Gibt es Parallelen vor einer Klasse zu stehen und vor einem Orchester zu stehen?

Ja, man hat halt mit einer Gruppe von Menschen zu tun, die man begeistern muss für seine Sache. Diese Begeisterung, dieses Feuer weiterzugeben, das man selber in sich hat, das ist sicher ein Thema.

Wie ist die Liebe zur Musik bei Ihnen entfacht worden?

Das war ein sanfter Einstieg. Ich habe, wie ich klein war, schon Klavier gelernt, das aber nicht besonders professionell gemacht. Ich habe nicht mit sieben Jahren gesagt, ich möchte Pianistin werden. Das war auch in der Familie nicht da, da waren keine Musiker. Musiker war kein Berufsbild. Ich bin froh, dass es so war, so habe ich mich immer frei entscheiden können. Ich hatte immer einen super Lehrer, der uns für die Musik begeistern konnte. Wir hatten auch einen Chor und ein kleines Orchester in der Schule. So habe ich erkannt, dass es auch wirklich Spaß macht, zu musizieren.

War komponieren je ein Thema?

Nein, gar nie. Dazu bin ich, glaube ich, nicht genial genug.

Beim Thema Genialität sind Sie ja auch ein bisschen skeptisch …

Dirigent ist einfach wirklich ein Beruf, den man üben muss, genauso wie ein Geiger täglich Geige üben muss. Das Schwierige für den Dirigenten ist, dass man seine Erfahrungen immer vor dem Orchester macht. Man kann sich mental darauf vorbereiten und so ein bisschen im Zimmer dirigieren. Man kann sich aber nicht vorbereiten darauf, was für einen Klang man hören wird.

Was mögen Sie denn an Ihrem Beruf am allermeisten?

Es ist so toll, dass man irgendwelche Zeichen auf Papier hat und daraus entstehen Klänge. Das fasziniert mich noch immer, dass man aus Papier Musik macht. Das ist das Großartige an diesem Beruf. Und dass man dazu beiträgt, dass alles zusammenklingt. Diese Arbeit ist die wichtigste, weil jeder weiß ja, welche Noten er zu spielen hat.

Was ist das Schwierigste?

Man muss die Leute immer ins Boot holen und irgendwen immer überzeugen von seiner Idee. Auch wenn die Idee die ist, die auf dem Papier steht. Es gibt ja immer Varianten. Schauen Sie sich nur das Tempo an. Da gibt es ja 100 Leute und 100 haben ein unterschiedliches Verständnis von allegro.

Mozart ist einer Ihrer Lieblinge.
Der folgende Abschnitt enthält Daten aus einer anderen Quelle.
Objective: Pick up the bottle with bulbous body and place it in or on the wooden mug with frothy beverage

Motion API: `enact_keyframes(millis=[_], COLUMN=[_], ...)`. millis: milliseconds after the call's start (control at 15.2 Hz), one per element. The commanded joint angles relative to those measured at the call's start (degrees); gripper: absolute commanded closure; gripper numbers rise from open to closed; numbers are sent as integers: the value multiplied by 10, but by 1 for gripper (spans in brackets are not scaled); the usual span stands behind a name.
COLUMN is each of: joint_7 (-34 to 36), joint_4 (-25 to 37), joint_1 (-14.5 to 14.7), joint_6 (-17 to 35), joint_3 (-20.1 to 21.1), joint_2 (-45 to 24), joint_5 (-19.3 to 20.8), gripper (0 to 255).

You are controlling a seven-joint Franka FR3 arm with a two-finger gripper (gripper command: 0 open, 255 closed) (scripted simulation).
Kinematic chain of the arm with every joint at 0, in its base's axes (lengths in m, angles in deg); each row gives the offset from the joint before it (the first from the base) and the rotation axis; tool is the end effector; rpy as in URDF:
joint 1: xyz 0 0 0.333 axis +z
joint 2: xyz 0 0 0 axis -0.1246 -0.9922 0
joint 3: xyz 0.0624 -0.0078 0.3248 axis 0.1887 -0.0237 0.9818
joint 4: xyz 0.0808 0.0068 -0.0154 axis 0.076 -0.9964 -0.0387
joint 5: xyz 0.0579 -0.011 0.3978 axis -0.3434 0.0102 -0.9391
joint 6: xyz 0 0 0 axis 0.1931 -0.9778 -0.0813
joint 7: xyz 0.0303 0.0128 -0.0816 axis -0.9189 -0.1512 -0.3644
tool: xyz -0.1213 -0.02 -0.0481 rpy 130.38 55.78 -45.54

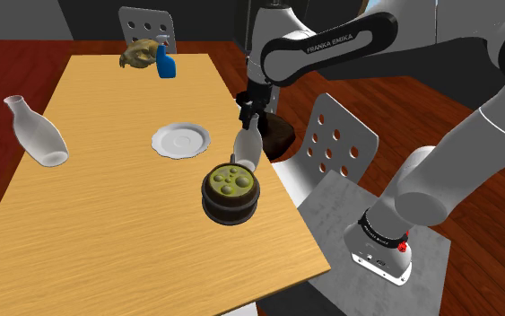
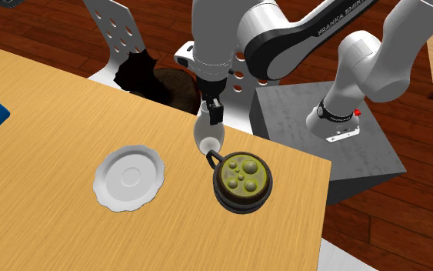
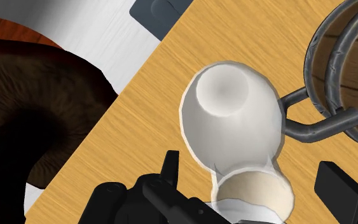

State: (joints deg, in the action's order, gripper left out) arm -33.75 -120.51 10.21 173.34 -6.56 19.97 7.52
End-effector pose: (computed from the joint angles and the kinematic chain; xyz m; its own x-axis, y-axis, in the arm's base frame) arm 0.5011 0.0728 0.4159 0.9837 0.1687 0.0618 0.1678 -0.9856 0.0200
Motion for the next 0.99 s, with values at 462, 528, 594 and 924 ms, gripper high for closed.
enact_keyframes(millis=[462, 528, 594, 924], joint_7=[0, 0, 0, -1], joint_4=[0, 0, 0, 20], joint_1=[0, 0, 0, 0], joint_6=[0, 0, 0, -31], joint_3=[0, 0, 0, -1], joint_2=[0, 0, 0, 11], joint_5=[0, 0, 0, -1], gripper=[255, 255, 255, 255])
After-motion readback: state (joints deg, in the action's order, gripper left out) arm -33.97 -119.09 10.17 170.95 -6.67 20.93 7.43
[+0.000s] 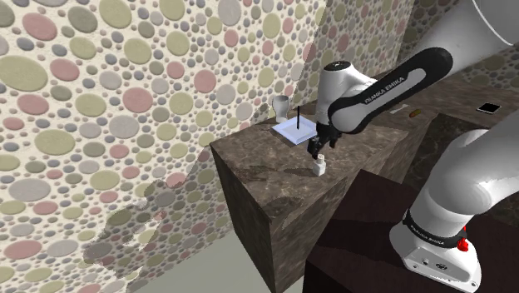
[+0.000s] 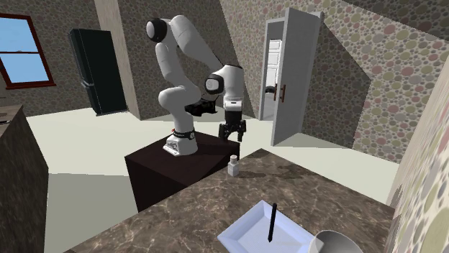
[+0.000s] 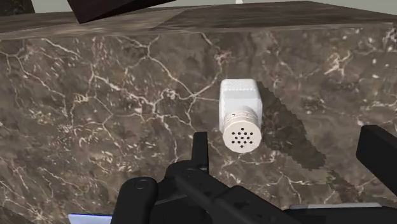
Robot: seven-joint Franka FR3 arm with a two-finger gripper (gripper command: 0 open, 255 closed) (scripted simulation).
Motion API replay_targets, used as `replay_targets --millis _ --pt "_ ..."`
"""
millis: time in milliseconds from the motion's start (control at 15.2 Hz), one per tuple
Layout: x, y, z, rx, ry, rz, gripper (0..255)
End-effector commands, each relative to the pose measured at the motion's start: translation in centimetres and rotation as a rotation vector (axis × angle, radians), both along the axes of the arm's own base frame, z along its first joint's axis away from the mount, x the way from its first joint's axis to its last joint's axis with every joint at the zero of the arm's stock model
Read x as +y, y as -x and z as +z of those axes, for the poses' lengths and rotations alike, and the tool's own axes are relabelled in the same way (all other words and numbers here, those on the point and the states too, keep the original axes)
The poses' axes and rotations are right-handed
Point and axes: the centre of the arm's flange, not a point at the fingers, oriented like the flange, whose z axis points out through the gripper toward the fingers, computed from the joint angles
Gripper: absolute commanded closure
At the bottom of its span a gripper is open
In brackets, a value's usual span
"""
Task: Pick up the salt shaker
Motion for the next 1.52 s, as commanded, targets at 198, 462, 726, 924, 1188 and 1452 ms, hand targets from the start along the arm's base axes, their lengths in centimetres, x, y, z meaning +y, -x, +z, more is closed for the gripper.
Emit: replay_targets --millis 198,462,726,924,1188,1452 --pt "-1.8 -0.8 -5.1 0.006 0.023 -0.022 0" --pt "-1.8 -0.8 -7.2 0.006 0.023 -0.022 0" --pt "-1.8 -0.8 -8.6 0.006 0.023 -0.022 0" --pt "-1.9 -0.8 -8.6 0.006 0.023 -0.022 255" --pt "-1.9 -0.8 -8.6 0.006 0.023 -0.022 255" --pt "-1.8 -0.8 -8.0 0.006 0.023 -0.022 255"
Warum?

Ich schlage die Partitur auf, singe eine Phrase und die geht einem einfach zu Herzen. Der schreibt Melodien, die so einfach klingen, aber die einen so durchdringen. Er schreibt manchmal in eine Bratschenstimme Melodien rein, mit denen andere Kompinisten ein ganzes Bratschen-Konzert schreiben. Das Orchester spielt bei Mozart mit, es spricht bei Mozart.

Gehört die „Entführung“ zu Ihren Lieblingsopern?

Auf jeden Fall. Und sie wird es immer mehr. Je mehr man sich damit beschäftigt, desto fantastischer wird das Werk. Es ist so fantastisch gezeichnet. Es ist so eine ehrliche Musik.